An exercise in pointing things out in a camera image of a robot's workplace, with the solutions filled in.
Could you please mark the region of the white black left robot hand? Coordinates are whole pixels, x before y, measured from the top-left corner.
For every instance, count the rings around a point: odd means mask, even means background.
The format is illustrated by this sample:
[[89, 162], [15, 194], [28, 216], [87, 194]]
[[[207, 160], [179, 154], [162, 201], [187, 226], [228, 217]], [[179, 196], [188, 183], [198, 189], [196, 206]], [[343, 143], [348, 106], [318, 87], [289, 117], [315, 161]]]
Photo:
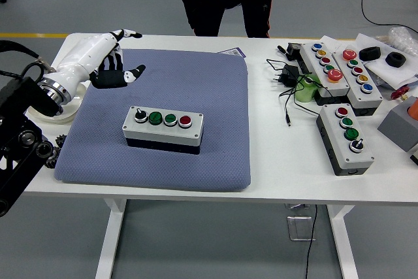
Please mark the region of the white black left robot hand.
[[126, 87], [138, 79], [145, 70], [144, 65], [125, 71], [123, 52], [119, 41], [123, 38], [141, 38], [136, 31], [119, 29], [79, 41], [61, 60], [56, 72], [44, 77], [53, 80], [66, 90], [89, 80], [98, 89]]

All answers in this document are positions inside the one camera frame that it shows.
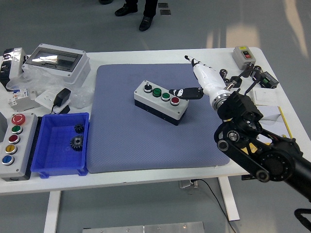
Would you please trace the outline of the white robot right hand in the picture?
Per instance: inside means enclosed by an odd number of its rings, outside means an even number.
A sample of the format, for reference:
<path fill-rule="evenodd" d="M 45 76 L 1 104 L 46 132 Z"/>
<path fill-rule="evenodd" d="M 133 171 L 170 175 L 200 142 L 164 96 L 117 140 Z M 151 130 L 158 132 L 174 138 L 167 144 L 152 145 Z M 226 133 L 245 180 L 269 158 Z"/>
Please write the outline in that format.
<path fill-rule="evenodd" d="M 185 55 L 185 59 L 191 63 L 200 87 L 171 89 L 169 90 L 170 94 L 183 100 L 198 100 L 203 95 L 207 95 L 211 106 L 214 107 L 220 99 L 227 98 L 230 95 L 230 91 L 225 89 L 226 85 L 216 70 L 188 55 Z"/>

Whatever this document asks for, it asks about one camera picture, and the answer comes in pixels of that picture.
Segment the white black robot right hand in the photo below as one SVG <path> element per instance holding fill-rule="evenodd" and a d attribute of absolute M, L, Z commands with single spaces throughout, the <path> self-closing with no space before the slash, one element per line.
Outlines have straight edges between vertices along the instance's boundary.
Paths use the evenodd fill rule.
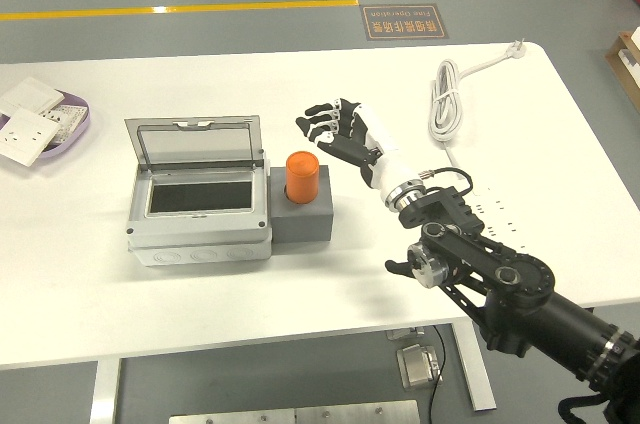
<path fill-rule="evenodd" d="M 325 153 L 356 166 L 366 185 L 380 192 L 392 211 L 409 188 L 419 184 L 417 171 L 374 111 L 338 98 L 312 106 L 296 119 L 303 135 Z"/>

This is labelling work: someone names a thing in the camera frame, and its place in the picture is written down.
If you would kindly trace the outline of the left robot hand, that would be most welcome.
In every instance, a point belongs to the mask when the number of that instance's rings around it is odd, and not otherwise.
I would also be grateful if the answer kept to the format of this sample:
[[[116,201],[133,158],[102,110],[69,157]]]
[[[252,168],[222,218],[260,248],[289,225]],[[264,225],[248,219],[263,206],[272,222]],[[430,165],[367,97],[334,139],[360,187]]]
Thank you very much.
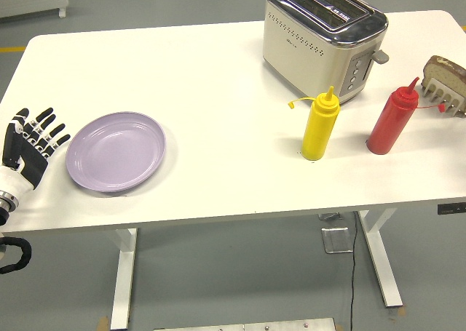
[[[71,136],[65,124],[56,124],[52,108],[30,119],[29,110],[21,109],[7,125],[1,156],[1,192],[20,199],[37,188],[49,165],[49,159]]]

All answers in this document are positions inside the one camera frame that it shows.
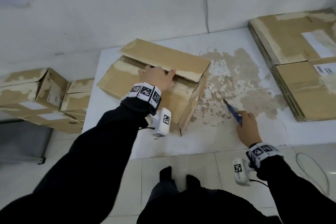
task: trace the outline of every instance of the cable
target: cable
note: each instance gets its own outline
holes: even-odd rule
[[[208,0],[205,0],[205,26],[207,27],[207,32],[209,33],[209,16],[208,16]]]
[[[307,172],[305,171],[304,167],[303,167],[303,164],[301,163],[300,159],[299,159],[299,155],[300,154],[304,154],[306,155],[308,158],[310,158],[312,161],[315,162],[315,164],[319,167],[319,169],[322,171],[322,173],[324,174],[325,176],[325,182],[327,184],[327,191],[324,191],[324,189],[321,187],[320,184],[318,184],[309,174],[307,174]],[[312,179],[312,181],[320,188],[320,190],[322,191],[322,193],[324,194],[324,196],[326,197],[329,197],[329,194],[330,194],[330,182],[329,182],[329,179],[327,177],[327,174],[325,173],[325,171],[322,169],[322,167],[317,163],[317,161],[315,159],[313,159],[312,157],[310,157],[308,154],[306,153],[303,153],[303,152],[299,152],[296,154],[295,156],[295,160],[296,160],[296,163],[298,164],[298,166],[300,167],[300,169],[308,176],[308,178]]]
[[[254,179],[249,179],[249,180],[250,180],[250,182],[259,182],[259,183],[265,185],[268,188],[268,185],[265,184],[265,183],[263,183],[263,182],[261,182],[261,181],[257,181],[257,180],[254,180]]]
[[[155,129],[154,127],[145,127],[145,128]],[[138,130],[145,129],[145,128],[139,128]]]

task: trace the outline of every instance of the barcode label
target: barcode label
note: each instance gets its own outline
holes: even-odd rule
[[[326,76],[329,74],[336,74],[336,62],[314,65],[314,68],[321,76]]]

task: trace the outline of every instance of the wrist band
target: wrist band
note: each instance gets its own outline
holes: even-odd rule
[[[151,114],[155,114],[161,102],[161,90],[151,84],[141,82],[134,84],[125,97],[137,97],[143,101],[149,102],[154,107]]]
[[[252,146],[247,152],[247,157],[249,158],[251,162],[252,168],[260,168],[260,163],[265,158],[280,155],[283,156],[283,154],[274,146],[267,144],[267,143],[257,143],[254,146]]]

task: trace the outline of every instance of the black jacket
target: black jacket
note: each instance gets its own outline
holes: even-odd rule
[[[74,141],[31,194],[0,211],[0,222],[101,223],[113,208],[146,115],[124,105],[106,112],[96,127]],[[298,177],[281,157],[265,159],[257,175],[268,182],[284,223],[326,223],[333,218],[336,204]],[[248,201],[222,190],[217,195],[210,199],[205,189],[199,189],[159,197],[146,206],[138,223],[269,221]]]

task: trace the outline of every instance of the black pants
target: black pants
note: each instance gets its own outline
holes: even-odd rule
[[[211,196],[215,196],[217,190],[216,189],[206,189]],[[180,193],[176,187],[175,180],[170,179],[168,181],[162,181],[159,182],[155,187],[153,188],[147,204],[161,196],[169,195],[169,196],[174,196],[176,194]]]

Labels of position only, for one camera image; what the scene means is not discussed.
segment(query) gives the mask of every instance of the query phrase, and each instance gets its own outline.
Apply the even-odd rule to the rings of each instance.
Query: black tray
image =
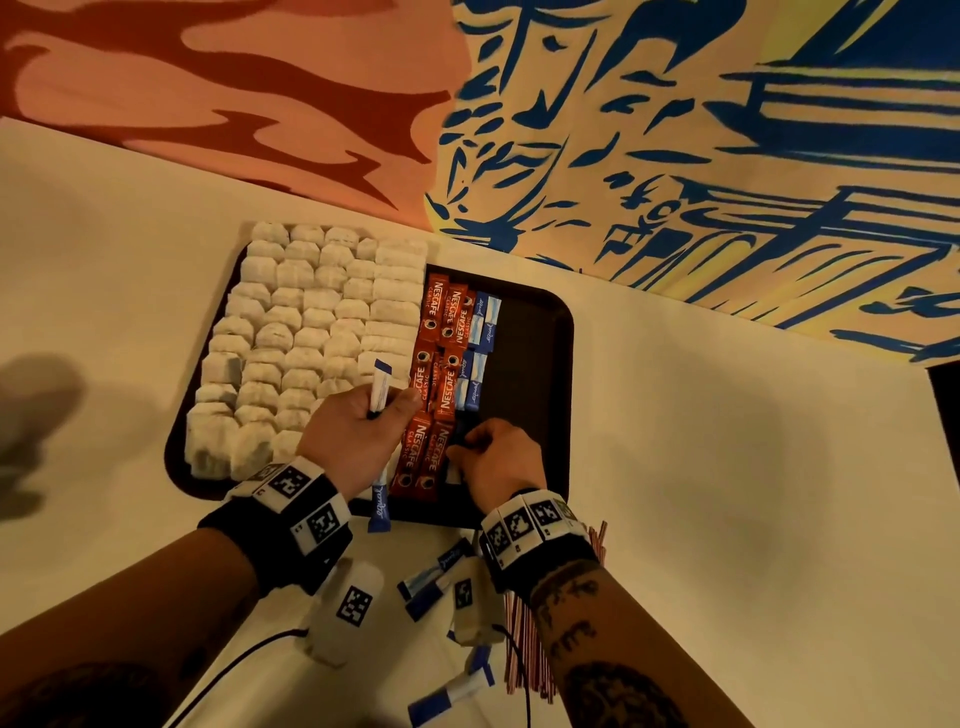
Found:
[[[233,274],[213,321],[220,320],[227,306],[227,292],[240,280],[241,251]],[[573,317],[564,302],[539,288],[472,273],[427,266],[427,274],[445,273],[454,283],[466,283],[471,290],[485,291],[502,299],[494,350],[484,373],[480,412],[458,412],[458,423],[467,428],[491,417],[501,417],[523,427],[543,450],[550,490],[564,498],[569,495],[570,476],[570,392],[573,380]],[[204,341],[200,359],[206,353],[212,331]],[[236,483],[233,480],[199,480],[183,461],[186,413],[200,386],[200,359],[187,385],[174,420],[163,461],[174,484],[189,496],[219,500]],[[441,485],[436,503],[409,498],[390,498],[390,516],[396,521],[432,523],[459,528],[476,528],[481,514],[473,505],[466,486]],[[368,517],[369,500],[355,498],[350,511]]]

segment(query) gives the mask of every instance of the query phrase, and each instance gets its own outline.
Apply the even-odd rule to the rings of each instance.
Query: right hand
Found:
[[[450,446],[447,457],[463,471],[470,495],[486,516],[524,488],[546,489],[540,446],[506,420],[487,420]]]

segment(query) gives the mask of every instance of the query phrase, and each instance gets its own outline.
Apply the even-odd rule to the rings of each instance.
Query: white table
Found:
[[[0,497],[5,630],[212,507],[170,483],[162,450],[242,222],[409,231],[11,120],[0,189],[0,388],[60,390],[55,410],[81,394]],[[572,504],[610,522],[612,573],[758,728],[960,724],[960,491],[924,370],[457,242],[436,262],[569,306]],[[451,537],[398,523],[354,543],[389,585]],[[224,658],[306,603],[271,595]],[[444,637],[449,604],[418,625],[389,590],[384,605],[365,659],[333,675],[272,645],[190,724],[406,724],[466,650]],[[535,725],[565,724],[534,705]],[[522,716],[498,687],[435,724]]]

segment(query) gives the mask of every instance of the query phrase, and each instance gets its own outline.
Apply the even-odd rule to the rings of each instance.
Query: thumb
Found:
[[[380,413],[380,416],[376,419],[377,426],[397,435],[402,434],[417,410],[420,409],[421,404],[422,400],[418,390],[413,387],[405,389],[396,396],[390,406]]]
[[[446,456],[450,459],[450,462],[457,466],[460,471],[467,476],[469,481],[469,475],[473,472],[473,466],[476,465],[477,460],[480,458],[480,455],[470,448],[464,448],[460,445],[451,445],[446,449]]]

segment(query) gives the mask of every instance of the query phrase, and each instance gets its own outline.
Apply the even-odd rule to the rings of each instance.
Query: black cable
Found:
[[[253,647],[250,647],[249,649],[245,650],[243,654],[241,654],[239,657],[233,660],[229,665],[227,665],[222,670],[220,670],[220,672],[217,673],[217,676],[214,677],[206,685],[206,687],[203,690],[197,693],[197,697],[195,697],[193,700],[190,701],[190,704],[182,710],[180,715],[174,718],[173,722],[170,723],[170,725],[167,726],[167,728],[177,728],[178,725],[183,723],[183,719],[187,717],[190,711],[192,711],[194,708],[197,707],[197,704],[206,697],[206,694],[208,692],[213,690],[214,686],[217,683],[219,683],[227,675],[228,672],[230,672],[232,669],[237,667],[240,663],[242,663],[248,657],[253,655],[253,653],[256,652],[258,649],[260,649],[260,647],[265,647],[272,642],[276,642],[277,640],[282,640],[284,637],[306,637],[306,633],[307,631],[305,629],[288,629],[283,632],[277,632],[275,635],[268,637],[266,640],[261,640],[260,642],[255,644]]]
[[[527,680],[527,668],[523,664],[523,655],[520,654],[520,648],[516,646],[514,641],[514,636],[510,634],[504,627],[499,624],[495,624],[493,629],[499,632],[501,635],[507,638],[507,642],[510,643],[510,648],[514,651],[516,655],[516,664],[520,668],[520,675],[523,677],[523,691],[527,697],[527,728],[531,728],[531,719],[530,719],[530,682]]]

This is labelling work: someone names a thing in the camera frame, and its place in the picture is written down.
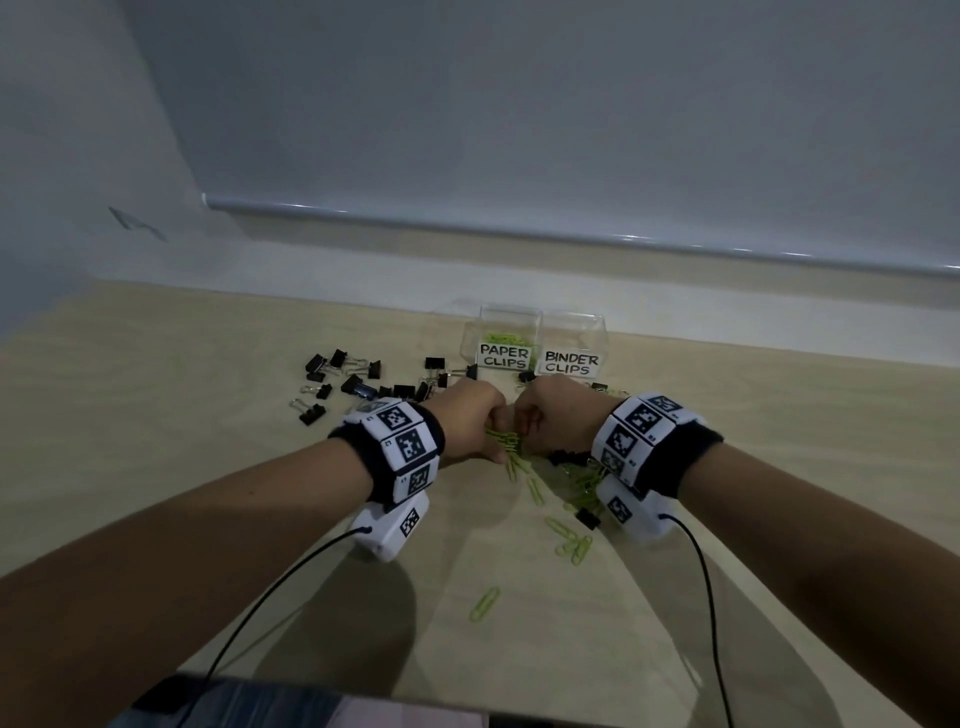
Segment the mark on wall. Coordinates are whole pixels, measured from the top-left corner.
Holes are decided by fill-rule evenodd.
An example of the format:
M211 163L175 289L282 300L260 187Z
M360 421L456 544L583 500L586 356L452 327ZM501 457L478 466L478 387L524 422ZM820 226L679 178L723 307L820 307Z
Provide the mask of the mark on wall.
M152 225L147 225L145 222L138 220L133 217L133 215L128 212L124 212L122 209L117 209L116 207L108 207L110 214L116 218L117 222L120 223L126 230L146 230L150 231L157 240L162 240L164 243L167 242L167 236L162 232L157 230Z

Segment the black cable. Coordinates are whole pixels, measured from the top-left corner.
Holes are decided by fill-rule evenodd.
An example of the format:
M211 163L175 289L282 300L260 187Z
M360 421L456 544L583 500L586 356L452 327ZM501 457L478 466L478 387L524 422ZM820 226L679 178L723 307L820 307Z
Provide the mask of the black cable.
M730 699L727 698L727 686L724 685L723 670L720 669L720 647L717 643L717 610L713 603L713 588L710 586L710 574L709 571L707 571L707 559L704 558L704 552L700 549L700 544L698 544L697 540L693 538L693 534L690 532L690 529L684 525L683 521L671 516L668 513L660 513L657 515L657 518L659 518L661 521L672 521L682 528L684 533L690 537L690 542L697 550L697 556L700 558L700 566L704 570L704 580L707 582L707 603L710 607L710 639L713 642L713 666L717 671L717 683L720 685L720 696L723 698L723 709L727 714L727 725L729 728L733 728L733 715L730 712Z
M206 686L210 684L210 678L213 677L213 673L216 671L217 666L220 665L220 661L223 660L224 655L227 654L227 650L233 644L233 641L236 640L237 635L240 634L240 630L243 629L247 625L247 622L250 621L250 617L253 616L253 613L256 612L256 610L260 608L260 605L267 600L267 597L270 596L273 592L275 592L277 588L280 586L280 584L282 584L288 578L293 576L301 566L306 564L310 559L312 559L317 554L322 553L323 551L326 551L328 548L330 548L334 544L337 544L343 541L347 536L352 536L356 533L370 533L371 531L373 531L373 529L370 528L368 525L361 526L360 528L353 528L350 531L347 531L347 533L343 533L340 536L337 536L337 538L327 541L323 546L319 546L315 548L314 550L310 551L310 553L308 553L306 556L304 556L302 559L300 559L296 564L290 567L289 571L287 571L277 581L275 581L273 585L270 587L270 589L264 592L263 596L261 596L259 599L256 600L256 604L254 604L251 607L247 615L237 625L237 628L233 630L233 634L230 635L230 639L227 640L227 643L220 650L220 654L218 654L216 659L213 661L213 665L210 666L210 669L206 672L206 675L204 675L204 680L201 682L200 687L197 688L197 694L194 695L193 700L190 702L189 707L186 709L186 713L183 714L183 717L180 719L180 722L177 723L177 728L183 728L183 726L186 724L187 719L190 718L190 714L193 713L193 709L197 707L197 703L200 702L200 698L203 697L204 691L206 690Z

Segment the table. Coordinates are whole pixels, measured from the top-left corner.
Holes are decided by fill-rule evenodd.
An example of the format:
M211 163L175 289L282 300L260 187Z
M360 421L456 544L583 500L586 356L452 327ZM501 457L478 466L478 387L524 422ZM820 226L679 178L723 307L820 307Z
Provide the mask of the table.
M0 572L324 437L346 395L309 428L287 406L314 352L380 358L384 382L414 383L425 356L462 361L463 325L124 283L62 301L0 346ZM733 444L960 552L960 372L613 334L601 379L669 393ZM684 535L639 546L605 524L573 567L543 519L584 529L545 495L537 507L489 463L444 471L395 562L332 548L266 602L224 673L614 726L722 725ZM708 554L740 728L915 725L680 516ZM502 596L471 623L491 586ZM205 670L227 634L184 667Z

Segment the wrist strap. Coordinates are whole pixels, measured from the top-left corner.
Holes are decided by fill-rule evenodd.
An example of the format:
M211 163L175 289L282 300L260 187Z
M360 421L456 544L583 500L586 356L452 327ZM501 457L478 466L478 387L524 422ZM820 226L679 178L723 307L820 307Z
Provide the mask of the wrist strap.
M640 499L651 490L675 498L686 470L720 442L696 412L652 392L621 402L590 453Z
M432 412L395 398L364 402L329 436L357 453L373 480L368 500L387 512L437 478L446 445Z

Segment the transparent box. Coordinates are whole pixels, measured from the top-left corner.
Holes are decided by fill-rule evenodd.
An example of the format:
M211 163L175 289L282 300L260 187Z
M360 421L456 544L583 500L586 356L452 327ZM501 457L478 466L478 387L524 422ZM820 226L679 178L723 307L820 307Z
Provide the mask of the transparent box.
M460 354L481 367L525 372L536 364L539 331L538 309L484 303L464 329Z
M543 311L537 337L537 376L596 379L607 360L607 324L595 313Z

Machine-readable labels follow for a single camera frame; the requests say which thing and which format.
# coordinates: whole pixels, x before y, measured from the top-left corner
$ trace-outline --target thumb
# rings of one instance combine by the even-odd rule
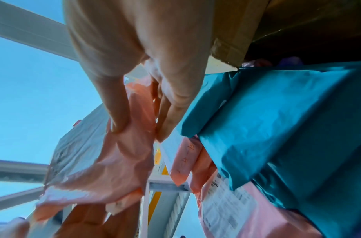
[[[26,238],[30,223],[23,218],[11,220],[0,234],[0,238]]]

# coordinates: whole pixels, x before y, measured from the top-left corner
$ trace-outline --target blue sky
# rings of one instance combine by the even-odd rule
[[[4,1],[64,23],[61,0]],[[0,160],[48,164],[58,140],[99,104],[78,62],[0,38]],[[0,182],[0,196],[39,186]],[[34,204],[0,211],[0,222]]]

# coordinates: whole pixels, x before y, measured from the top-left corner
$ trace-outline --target skin
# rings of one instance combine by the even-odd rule
[[[164,141],[199,92],[212,39],[214,0],[63,0],[80,64],[119,133],[129,123],[124,75],[143,64],[156,86],[157,140]],[[104,205],[78,205],[56,238],[133,237],[139,204],[105,219]],[[0,238],[26,238],[14,219]]]

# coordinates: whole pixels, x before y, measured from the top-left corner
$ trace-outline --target pink package
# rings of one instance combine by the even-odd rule
[[[140,201],[154,166],[156,117],[149,77],[126,86],[130,122],[121,133],[100,106],[55,149],[46,190],[34,211],[46,220],[71,204],[113,204],[114,214]]]
[[[203,146],[200,153],[182,148],[199,143],[197,138],[183,138],[171,171],[182,166],[178,183],[184,183],[189,174],[187,181],[198,200],[199,219],[207,238],[322,237],[303,216],[274,207],[251,182],[231,191]]]

**Exercise goal**
Lines containing the word "trace" are to be located in the entries and copied.

**Expected output**
Would you please trace the outline of the white robot right hand in the picture?
If you would kindly trace the outline of the left robot hand, that would be most welcome.
task: trace the outline of every instance of the cable
task: trace the outline of every instance of the barcode label
task: trace the outline of every instance of the wrist band
task: trace the outline of every instance of the black jacket
task: trace the outline of every instance of the black pants
$ trace-outline --target thumb
$ trace-outline --target blue sky
$ trace-outline --target skin
$ trace-outline --target pink package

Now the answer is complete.